Saturday, October 24, 2009

her fearful follow up


i adore audrey niffenegger; my adoration was based upon the time traveler's wife; a book that i could not put down for the life of me, when i read it many years ago. i refuse to see the movie, because i believe the one i have created in my mind is far superior.

so it was with great excitement and anticipation that i picked up her fearful symmetry. and almost immediately, i was in love with the characters, and with the story. ms. niffenegger once again transported me to another head space, and putting down this book proved difficult.

the story is about twins, julia and valentina, who are as close as can me. their aunt, who they have never met (and is their mother's twin), died, and left them her flat in london, with two conditions. they had to live in it for a year before selling it, and their parents could not enter it.

what unfolds is a ghost story, love story, and really, at the end, a tragedy.

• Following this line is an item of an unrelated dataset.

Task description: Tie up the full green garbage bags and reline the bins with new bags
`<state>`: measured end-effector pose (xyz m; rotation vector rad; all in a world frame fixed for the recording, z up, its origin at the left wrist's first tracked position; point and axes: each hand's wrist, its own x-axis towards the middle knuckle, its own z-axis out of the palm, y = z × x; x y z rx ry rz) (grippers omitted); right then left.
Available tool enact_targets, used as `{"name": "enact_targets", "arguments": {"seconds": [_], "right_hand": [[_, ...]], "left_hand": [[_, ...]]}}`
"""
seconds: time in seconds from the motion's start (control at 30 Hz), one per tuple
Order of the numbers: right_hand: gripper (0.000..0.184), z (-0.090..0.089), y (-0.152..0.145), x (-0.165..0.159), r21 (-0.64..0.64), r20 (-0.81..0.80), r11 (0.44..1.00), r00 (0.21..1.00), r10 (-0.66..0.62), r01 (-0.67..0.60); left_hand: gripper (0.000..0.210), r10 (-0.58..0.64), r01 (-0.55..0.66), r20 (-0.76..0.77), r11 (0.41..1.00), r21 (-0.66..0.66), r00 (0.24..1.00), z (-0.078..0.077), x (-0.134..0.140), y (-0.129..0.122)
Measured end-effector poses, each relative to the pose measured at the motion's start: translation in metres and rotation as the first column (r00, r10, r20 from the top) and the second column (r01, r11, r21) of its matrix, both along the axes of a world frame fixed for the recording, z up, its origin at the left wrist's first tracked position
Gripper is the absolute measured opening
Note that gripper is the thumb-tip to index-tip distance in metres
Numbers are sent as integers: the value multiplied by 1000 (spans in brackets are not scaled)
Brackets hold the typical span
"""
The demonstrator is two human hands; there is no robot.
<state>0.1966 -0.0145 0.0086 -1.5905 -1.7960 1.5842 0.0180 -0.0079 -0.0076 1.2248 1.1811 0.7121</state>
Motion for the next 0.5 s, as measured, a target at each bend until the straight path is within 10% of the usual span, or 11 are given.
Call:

there was so much development of this story, and it could of gone in many directions. sadly, it felt as if the author ran out of steam near the end, and so the book ends, and i sat there, wanting it to be so much more.

Tuesday, October 6, 2009

When in Rome...


So, the last book club read When We Were Romans by Kneale. I was conflicted by this book. It was written from the perspective of a 12 year old boy complete with misspelled words. That part I didn't find as believable as I wanted to. He was dealing with complex issues and sometimes the perspective worked and sometimes it didn't. The story was interesting. The mom is afraid for her life and her childrens' lives because their father is stalking them. She overshares with the son about this and he has to shoulder a lot of fear and responsibility. They decide to pack up all they can and steal away in the night to head from England to Rome, where the mom lived for years and has friends and remembers being happy. Things unfold, the son starts to rebel a little as his role is displaced by other people as support for his mom. And then she starts to see things that make her believe the father has found them in Rome. At first the son doesn't believe her but then he completely enters that scenario and the way the story unfolds is quite dramatic and messed up. Now... I never believed a main premise in the story, so there was no suspense for me until one of the final scenes which was pretty intense. Overall I liked it, except, as I said, the perspective didn't follow through, and I wish I had been fooled for a least a little while regarding that main premise I was talking about. That phrase, "when in Rome do as the Romans do..." was that kid's whole life until the reveal. At the end you hope he finds a path that isn't solely the opposite of that.

Sunday, October 4, 2009

Sir Arthur's first Sherlock Holmes Story


When I was a child I was obsessed with Sherlock Holmes. I found a volume of his cases in the old shelves of my parent's living room and read them one after another enthralled. The one I never read until now was A Study in Scarlet, the first one Sir Arthur Conan Doyle ever wrote. In it you see how Holmes and Watson met and you see the first case they ever work. And you see how Holmes' education was completely focused on skills he needed to solve crimes, and technology he was experimenting with to make crime solving easier (fingerprint collecting and the like). I liked it... but Holmes was so smug, almost obnoxious about how great at solving mysteries he was. And then of course he easily solved this one. Also, a large part of the second half was back story for the crime and I really didn't find it that engrossing. So, indifferent really.

A Boy Named Nobody


I read the Graveyard Book by Neil Gaimon, the second of his children's books I've read lately (the other being Coraline). It is about a baby who's family is murdered by a mysterious and evil man (with an excellent sense of smell) but he escapes (crawls) to a graveyard and the ghosts who live there rescue, protect, and raise him. I think that Gaimon is one of a kind. He creates these scary, imaginary worlds for kids and helps them find their way out of that fear themselves, with little adult assistance. I think in a world as scary as this one, there is something to be said for showing children that they can survive within themselves.